=== The problem ===
Look for the string "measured" in the listing below, then copy every line that has it.

=== Recorded data ===
------

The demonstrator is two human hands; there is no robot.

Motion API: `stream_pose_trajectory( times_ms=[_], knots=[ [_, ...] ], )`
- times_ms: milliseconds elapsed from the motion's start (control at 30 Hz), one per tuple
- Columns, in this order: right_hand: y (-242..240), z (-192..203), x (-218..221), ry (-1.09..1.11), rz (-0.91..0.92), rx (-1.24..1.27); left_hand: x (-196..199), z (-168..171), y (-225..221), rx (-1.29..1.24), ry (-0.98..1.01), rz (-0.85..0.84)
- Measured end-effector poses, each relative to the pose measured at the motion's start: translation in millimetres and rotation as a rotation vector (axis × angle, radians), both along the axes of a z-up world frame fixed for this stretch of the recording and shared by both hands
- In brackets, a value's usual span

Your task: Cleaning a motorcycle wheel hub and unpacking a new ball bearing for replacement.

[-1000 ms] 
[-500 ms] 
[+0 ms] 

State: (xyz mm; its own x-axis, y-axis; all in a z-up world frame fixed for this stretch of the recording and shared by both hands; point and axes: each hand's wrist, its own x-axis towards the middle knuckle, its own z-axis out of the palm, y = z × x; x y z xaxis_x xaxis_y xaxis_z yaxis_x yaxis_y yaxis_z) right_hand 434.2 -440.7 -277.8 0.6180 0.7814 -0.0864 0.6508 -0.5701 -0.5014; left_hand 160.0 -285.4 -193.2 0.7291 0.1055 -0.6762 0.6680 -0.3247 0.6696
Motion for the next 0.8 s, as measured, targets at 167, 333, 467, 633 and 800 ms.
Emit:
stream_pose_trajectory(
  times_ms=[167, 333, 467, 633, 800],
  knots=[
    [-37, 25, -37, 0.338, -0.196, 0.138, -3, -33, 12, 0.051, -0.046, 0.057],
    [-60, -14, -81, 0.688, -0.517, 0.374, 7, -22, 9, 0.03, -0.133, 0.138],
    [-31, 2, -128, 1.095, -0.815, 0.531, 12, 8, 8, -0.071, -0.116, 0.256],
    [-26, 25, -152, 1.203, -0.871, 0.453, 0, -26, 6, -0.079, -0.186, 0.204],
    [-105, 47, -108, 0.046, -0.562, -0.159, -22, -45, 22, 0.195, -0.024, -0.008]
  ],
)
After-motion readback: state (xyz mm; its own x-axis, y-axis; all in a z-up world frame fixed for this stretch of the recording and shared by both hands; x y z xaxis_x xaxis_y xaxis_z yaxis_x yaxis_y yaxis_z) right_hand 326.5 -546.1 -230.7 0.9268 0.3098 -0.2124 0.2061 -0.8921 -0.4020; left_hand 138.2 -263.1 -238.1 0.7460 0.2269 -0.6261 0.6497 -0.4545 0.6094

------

=== Output below ===
- Measured end-effector poses, each relative to the pose measured at the motion's start: translation in millimetres and rotation as a rotation vector (axis × angle, radians), both along the axes of a z-up world frame fixed for this stretch of the recording and shared by both hands
Motion for the next 0.8 s, as measured, targets at 167, 333, 467, 633 and 800 ms.

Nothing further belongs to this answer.